Meletios the Younger (c. 1035 – c. 1105), also called Meletios of Myoupolis or Meletios the New (Greek: Μελέτιος ο Νέος), was a Byzantine Greek monk, pilgrim and priest. He is venerated as a saint in Eastern Orthodoxy and his feast is celebrated on 1 September.

==Biography==
Meletios was born in the Cappadocian village of Moutalaske, which was also the birthplace of Sabbas the Sanctified. At fifteen or sixteen years of age, he ran away from home to Constantinople, the capital of Byzantine Empire, where he became a monk. He lived there for three years, before setting out on a pilgrimage. He quickly halted his pilgrimage, however, to join the eukterion (oratory) of Saint George near Thebes. After ten years and aged about 28, he left Saint George on a series of pilgrimages that brought him to the Holy Land, Rome and possibly Santiago de Compostela. He stayed in the Holy Land for three years, visiting Jerusalem, Galilee and both sides of the river Jordan. He visited several monasteries, including that of Saint Sabbas, his compatriot. Upon his return to Greece, he settled on Mount Myoupolis and Patriarch Nicholas III of Constantinople consecrated him a priest. By around 1081 he had acquired the nearby monastery of the Symboulon, which came to be known as Hosios Meletios after him. There he introduced Palestinian monastic practices, including combining monks with anchorites in paralauria. In his later years, he received an annual donation of 422 hyperpyra from the Emperor Alexios I Komnenos. He died in his monastery around 1105 or 1110.

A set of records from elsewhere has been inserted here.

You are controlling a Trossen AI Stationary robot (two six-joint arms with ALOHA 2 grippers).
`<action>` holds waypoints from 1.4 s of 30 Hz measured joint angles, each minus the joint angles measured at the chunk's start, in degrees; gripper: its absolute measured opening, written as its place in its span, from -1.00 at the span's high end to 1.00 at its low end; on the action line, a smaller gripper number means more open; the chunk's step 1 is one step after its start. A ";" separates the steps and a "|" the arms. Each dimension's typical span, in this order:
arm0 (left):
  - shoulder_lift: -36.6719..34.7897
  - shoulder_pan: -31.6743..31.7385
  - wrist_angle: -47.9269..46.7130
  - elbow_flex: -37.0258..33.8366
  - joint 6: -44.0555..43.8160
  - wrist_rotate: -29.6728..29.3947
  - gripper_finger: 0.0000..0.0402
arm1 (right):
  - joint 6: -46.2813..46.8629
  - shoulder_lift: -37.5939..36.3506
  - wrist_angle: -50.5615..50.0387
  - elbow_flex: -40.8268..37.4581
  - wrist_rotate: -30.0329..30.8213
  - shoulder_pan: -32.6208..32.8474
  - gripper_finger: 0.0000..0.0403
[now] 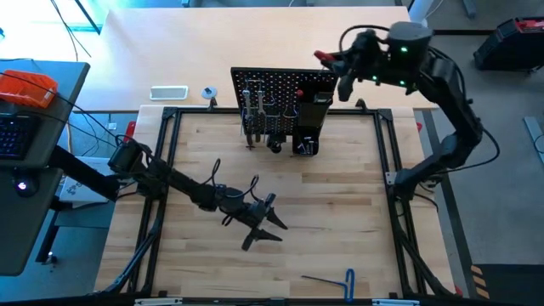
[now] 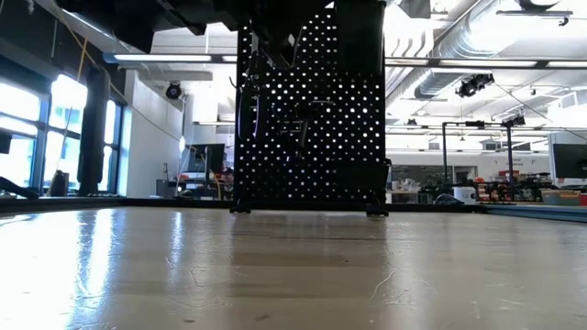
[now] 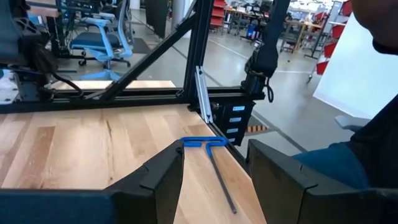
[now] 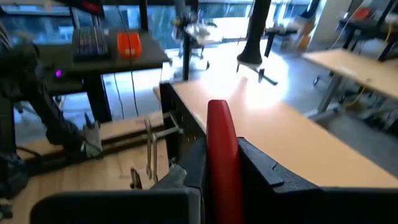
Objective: Hang tools onto peg board
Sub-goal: Put the red allen wrench into the top peg board bin, then hang the blue pick tool onto the peg board
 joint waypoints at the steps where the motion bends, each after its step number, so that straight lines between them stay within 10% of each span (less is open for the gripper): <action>1: 0.00 -0.06 -0.33 0.00 0.00 0.02 0.15 | 0.05 0.40 -0.58 -0.02 -0.43 -0.46 0.78; 42: 0.00 -0.06 -3.76 0.02 -0.02 -0.98 0.15 | 1.41 -1.90 -5.00 -0.07 -3.95 -1.16 0.29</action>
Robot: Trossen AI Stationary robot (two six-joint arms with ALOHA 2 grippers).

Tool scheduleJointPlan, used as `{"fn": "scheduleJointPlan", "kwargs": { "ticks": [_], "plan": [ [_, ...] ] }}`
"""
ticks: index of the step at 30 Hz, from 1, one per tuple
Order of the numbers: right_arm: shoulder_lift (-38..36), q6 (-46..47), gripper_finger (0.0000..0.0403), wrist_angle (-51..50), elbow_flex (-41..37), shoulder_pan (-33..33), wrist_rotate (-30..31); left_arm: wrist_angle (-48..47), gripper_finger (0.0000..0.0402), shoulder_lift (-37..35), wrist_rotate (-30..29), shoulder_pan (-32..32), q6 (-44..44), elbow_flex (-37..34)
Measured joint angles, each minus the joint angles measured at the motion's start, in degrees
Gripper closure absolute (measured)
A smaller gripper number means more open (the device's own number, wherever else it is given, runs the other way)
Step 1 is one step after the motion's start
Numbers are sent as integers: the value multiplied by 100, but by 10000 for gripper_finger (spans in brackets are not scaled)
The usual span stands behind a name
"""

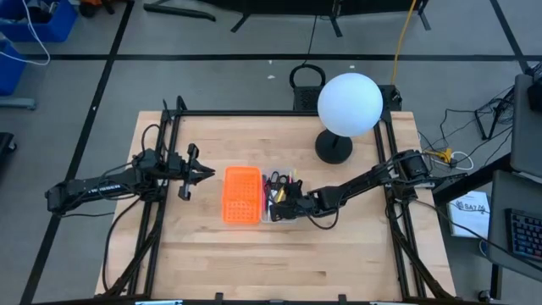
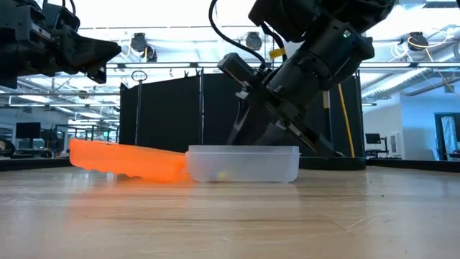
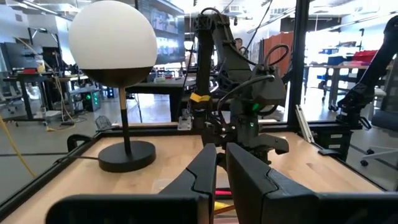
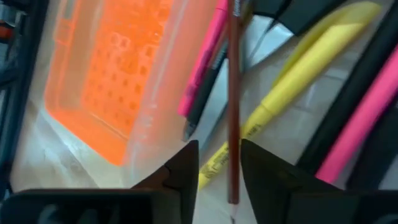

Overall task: Pick & place school supplies into a supply box
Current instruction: Put the brown pencil into the supply box, then return to Home Position

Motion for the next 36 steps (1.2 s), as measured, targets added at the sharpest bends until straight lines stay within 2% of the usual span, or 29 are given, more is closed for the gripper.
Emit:
{"fn": "scheduleJointPlan", "kwargs": {
  "ticks": [8, 17, 23, 26, 30, 33, 36],
  "plan": [
    [0, -190, 261, 250, 0, 3, 0, -7, 355, 0, 2, -2, -33, 0],
    [-4, -732, 267, 286, 0, -74, -8, -7, 355, 0, 0, 0, -15, 0],
    [-189, -1525, 276, 276, 0, -150, -316, -7, 355, 0, -2, -2, 7, 0],
    [-517, -2390, 280, 222, 0, -150, -435, -5, 355, 0, 58, 0, 217, 0],
    [-1441, -4086, 288, -326, 0, -103, -379, 16, 355, -56, 823, 0, 639, 37],
    [-2276, -5192, 299, -594, -138, 126, 392, 0, 355, -196, 1419, 11, 270, 285],
    [-3078, -6114, 321, -435, -571, 426, 1073, -471, 355, -482, 1756, 8, 49, 563]
  ]
}}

Two biographies of Meletios were written after 1141 by Nicholas of Methone and Theodore Prodromos. Although largely independent of one another, Theodore appears to have had access to Nicholas' account. They occasionally contradict each other, but are nonetheless valuable historical sources because of their emphasis on Meletios' interactions with the Byzantine elite. Of the two, Theodore's is the more worldly and entertaining, giving more space to Meletios' pilgrimages. He claims that Meletios left Thebes only after a noble Theban lady attempted to seduce him. He also records how a group of "Hagarenes" (Muslims) harassed the saint, who was rescued from his predicament by a Christian Arab. He is the only one to mention a pilgrimage to Compostela in Spain. Nicholas focuses more attention on Meletios' care for his monastic community, whom he protects from fire and whose gardens he defends from rabbits.

==Hagiographies==
- Nicholas of Methone, "Vita sancti Meletii iunioris" [= BHG 1247], ed. Vasily Vasilievsky, Pravoslavnyi Palestinskii Sbornik VI (Saint Petersburg, 1866), pp. 1–39.
- —, "Bios tou hosiou patros hēmōn Meletiou tou en tō horei tēs Myoupoleōs askēsantos", in Iōannēs Polemēs (ed.), Hoi bioi tou hagiou Meletiou tou Neou (Athens: Ekdoseis Kanakē, 2018), pp. 30–150.
- Theodore Prodromos, "Vita sancti Meletii iunioris" [= BHG 1248], ed. Vasily Vasilievsky, Pravoslavnyi Palestinskii Sbornik VI (Saint Petersburg, 1866), pp. 40–69.
- —, "Bios tou hosiou patros hēmōn Meletiou tou Neou", in Iōannēs Polemēs (ed.), Hoi bioi tou hagiou Meletiou tou Neou (Athens: Ekdoseis Kanakē, 2018), pp. 152–254.